**WHAT THIS TASK INVOLVES:** Copy only what lies from the line containing "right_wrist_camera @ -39" through the line containing "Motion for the" in the entries below, keeping both end lines exact and dropping every picture.

(Data items)

====

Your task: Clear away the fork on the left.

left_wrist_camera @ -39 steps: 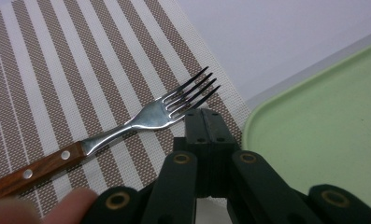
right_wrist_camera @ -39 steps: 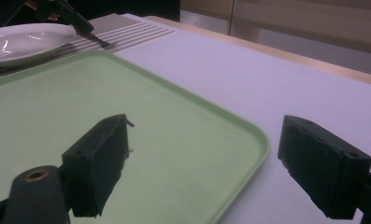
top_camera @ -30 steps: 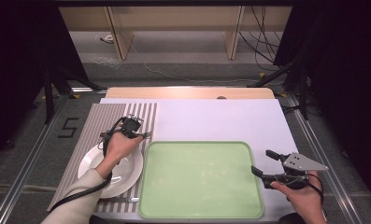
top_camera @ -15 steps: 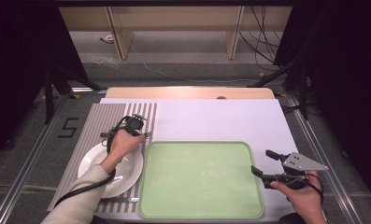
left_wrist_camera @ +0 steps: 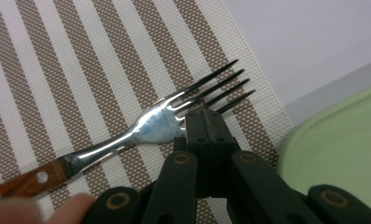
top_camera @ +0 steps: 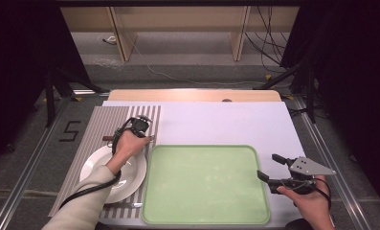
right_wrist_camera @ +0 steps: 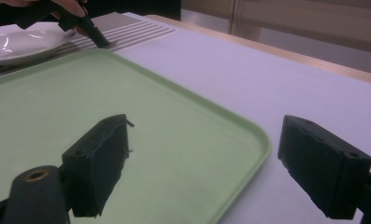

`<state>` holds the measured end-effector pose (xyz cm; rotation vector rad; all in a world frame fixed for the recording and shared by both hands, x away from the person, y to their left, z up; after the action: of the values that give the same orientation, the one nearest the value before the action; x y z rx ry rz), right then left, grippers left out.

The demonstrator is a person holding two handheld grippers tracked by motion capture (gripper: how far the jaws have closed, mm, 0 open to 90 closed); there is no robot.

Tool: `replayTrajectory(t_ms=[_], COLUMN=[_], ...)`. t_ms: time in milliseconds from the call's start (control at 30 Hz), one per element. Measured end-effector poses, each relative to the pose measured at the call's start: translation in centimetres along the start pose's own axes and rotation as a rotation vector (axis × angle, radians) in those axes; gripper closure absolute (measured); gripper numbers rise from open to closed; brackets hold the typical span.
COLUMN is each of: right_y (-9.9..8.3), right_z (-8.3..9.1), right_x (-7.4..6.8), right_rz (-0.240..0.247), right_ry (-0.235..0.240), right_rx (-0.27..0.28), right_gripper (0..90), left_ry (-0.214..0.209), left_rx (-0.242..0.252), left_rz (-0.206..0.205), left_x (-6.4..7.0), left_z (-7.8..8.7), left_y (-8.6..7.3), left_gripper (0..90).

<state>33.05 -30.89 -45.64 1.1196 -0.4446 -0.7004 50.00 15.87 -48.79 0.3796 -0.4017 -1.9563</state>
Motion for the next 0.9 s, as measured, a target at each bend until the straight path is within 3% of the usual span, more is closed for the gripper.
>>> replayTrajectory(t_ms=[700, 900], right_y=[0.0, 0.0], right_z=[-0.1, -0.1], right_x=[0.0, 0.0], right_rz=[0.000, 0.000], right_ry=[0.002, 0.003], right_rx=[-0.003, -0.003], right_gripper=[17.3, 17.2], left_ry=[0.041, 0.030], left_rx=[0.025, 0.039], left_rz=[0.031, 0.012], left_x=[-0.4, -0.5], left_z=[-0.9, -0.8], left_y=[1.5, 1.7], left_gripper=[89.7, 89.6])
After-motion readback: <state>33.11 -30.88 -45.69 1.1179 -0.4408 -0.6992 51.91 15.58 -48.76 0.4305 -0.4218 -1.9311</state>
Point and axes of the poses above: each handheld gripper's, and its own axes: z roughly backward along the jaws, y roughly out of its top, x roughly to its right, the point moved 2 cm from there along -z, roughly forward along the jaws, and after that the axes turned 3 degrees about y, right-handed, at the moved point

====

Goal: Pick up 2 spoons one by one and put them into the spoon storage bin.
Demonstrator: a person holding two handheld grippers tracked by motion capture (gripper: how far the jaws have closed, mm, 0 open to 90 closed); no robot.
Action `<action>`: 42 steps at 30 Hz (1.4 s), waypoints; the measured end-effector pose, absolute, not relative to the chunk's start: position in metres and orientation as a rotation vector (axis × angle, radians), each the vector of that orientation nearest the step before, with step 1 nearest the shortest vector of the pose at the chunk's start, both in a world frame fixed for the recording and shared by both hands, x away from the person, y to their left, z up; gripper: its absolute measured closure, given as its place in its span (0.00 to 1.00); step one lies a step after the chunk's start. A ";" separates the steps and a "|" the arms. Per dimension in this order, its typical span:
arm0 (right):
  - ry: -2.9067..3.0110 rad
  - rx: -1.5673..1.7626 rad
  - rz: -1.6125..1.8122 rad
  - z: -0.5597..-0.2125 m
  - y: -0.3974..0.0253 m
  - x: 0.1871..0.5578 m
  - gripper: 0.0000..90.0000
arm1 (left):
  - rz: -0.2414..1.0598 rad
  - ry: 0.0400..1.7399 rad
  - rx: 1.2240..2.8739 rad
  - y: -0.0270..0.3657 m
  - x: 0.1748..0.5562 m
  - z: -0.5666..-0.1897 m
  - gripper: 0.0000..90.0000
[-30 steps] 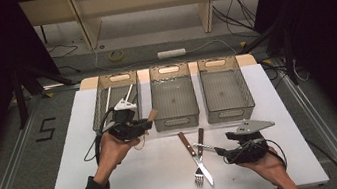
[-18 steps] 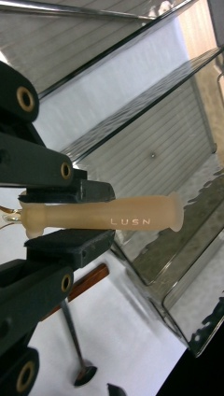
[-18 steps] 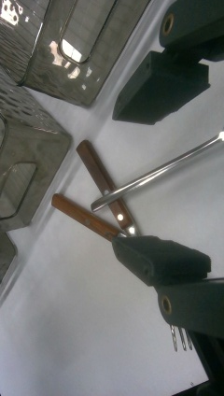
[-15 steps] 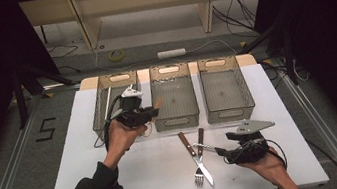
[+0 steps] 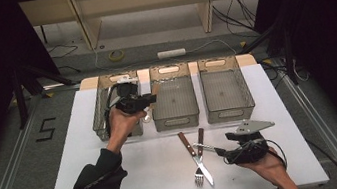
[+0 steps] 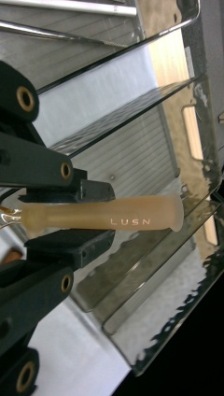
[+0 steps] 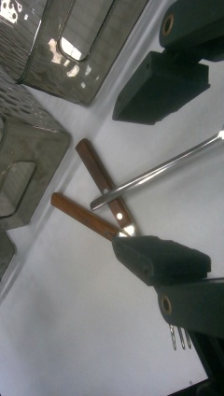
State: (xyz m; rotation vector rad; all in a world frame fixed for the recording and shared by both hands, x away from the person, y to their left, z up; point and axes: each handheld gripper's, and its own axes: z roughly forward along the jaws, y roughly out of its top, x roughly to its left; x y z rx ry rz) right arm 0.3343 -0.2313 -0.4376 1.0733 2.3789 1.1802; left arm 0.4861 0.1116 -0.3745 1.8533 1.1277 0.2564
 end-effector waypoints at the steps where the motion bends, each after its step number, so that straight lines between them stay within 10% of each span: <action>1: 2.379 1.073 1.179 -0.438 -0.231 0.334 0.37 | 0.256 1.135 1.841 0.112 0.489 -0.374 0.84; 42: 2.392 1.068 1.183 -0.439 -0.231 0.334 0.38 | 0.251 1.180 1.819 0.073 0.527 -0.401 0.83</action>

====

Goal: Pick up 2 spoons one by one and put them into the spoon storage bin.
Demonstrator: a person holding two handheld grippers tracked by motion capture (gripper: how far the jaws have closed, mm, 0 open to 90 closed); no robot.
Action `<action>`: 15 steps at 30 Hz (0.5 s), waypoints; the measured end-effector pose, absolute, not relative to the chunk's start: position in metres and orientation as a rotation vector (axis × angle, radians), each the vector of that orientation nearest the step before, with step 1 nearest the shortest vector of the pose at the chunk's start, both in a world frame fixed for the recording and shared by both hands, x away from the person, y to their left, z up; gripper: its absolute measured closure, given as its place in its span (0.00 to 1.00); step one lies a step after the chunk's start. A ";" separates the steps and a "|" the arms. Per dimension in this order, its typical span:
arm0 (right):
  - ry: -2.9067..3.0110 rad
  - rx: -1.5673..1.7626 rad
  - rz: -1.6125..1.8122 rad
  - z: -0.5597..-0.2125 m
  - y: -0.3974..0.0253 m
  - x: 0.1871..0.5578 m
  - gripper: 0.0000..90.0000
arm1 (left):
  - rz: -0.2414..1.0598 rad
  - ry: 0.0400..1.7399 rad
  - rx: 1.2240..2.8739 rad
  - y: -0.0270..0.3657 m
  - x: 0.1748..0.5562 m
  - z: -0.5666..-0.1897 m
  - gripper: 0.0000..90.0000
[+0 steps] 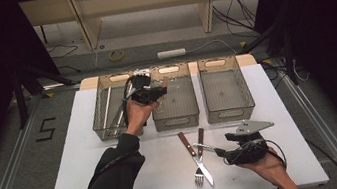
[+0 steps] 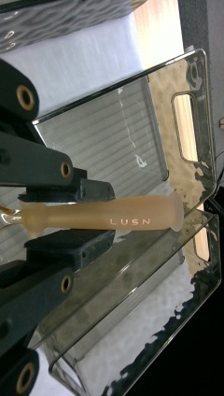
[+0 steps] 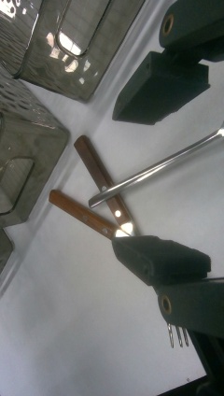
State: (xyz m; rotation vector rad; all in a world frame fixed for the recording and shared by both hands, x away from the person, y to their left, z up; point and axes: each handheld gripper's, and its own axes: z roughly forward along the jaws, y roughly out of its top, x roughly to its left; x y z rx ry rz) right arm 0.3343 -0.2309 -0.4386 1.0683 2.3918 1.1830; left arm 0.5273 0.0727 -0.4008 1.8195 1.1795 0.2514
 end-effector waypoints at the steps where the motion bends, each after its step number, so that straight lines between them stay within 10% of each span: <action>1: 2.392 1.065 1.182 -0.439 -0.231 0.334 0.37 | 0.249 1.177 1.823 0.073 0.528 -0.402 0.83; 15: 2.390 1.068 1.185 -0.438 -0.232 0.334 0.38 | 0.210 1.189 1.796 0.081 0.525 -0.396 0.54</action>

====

**TASK SOLUTION:**
right_wrist_camera @ -39 steps: 
top_camera @ -30 steps: 
top_camera @ -15 steps: 
left_wrist_camera @ +0 steps: 
top_camera @ +0 steps: 
right_wrist_camera @ +0 steps: 

`<state>` holds the measured end-effector pose (xyz cm; rotation vector rad; all in a world frame fixed for the recording and shared by both hands, x away from the person, y to their left, z up; after the action: of the values that give the same orientation, the one nearest the value before the action; x y z rx ry rz), right then left, grippers left out.

The demonstrator is a person holding two handheld grippers tracked by motion capture (gripper: how far the jaws have closed, mm, 0 open to 90 closed); there is no robot.

Tool: `replayTrajectory(t_ms=[_], COLUMN=[_], ...)`. t_ms: time in milliseconds from the call's start (control at 30 Hz), one per element. Measured end-effector poses, each relative to the pose measured at the call's start: translation in centimetres along the start pose's own axes and rotation as a rotation vector (axis × angle, radians) in those axes; gripper closure absolute (measured); gripper numbers rise from open to closed; brackets hold the typical span.
COLUMN is each of: right_y (-9.9..8.3), right_z (-8.3..9.1), right_x (-7.4..6.8), right_rz (-0.240..0.247), right_ry (-0.235..0.240), right_rx (-0.27..0.28), right_gripper (0..90), left_ry (-0.214..0.209), left_rx (-0.242..0.252), left_rz (-0.206..0.205), left_x (-6.4..7.0), left_z (-7.8..8.7), left_y (-8.6..7.3), left_gripper (0..90).

<state>33.05 -30.89 -45.64 1.1196 -0.4446 -0.7004 50.00 15.87 -48.79 0.3796 -0.4017 -1.9563</state>
Motion for the next 0.9 s, as measured, a target at each bend until the straight path is within 3% of the usual span, more is closed for the gripper.

Work on the exercise is now concluded.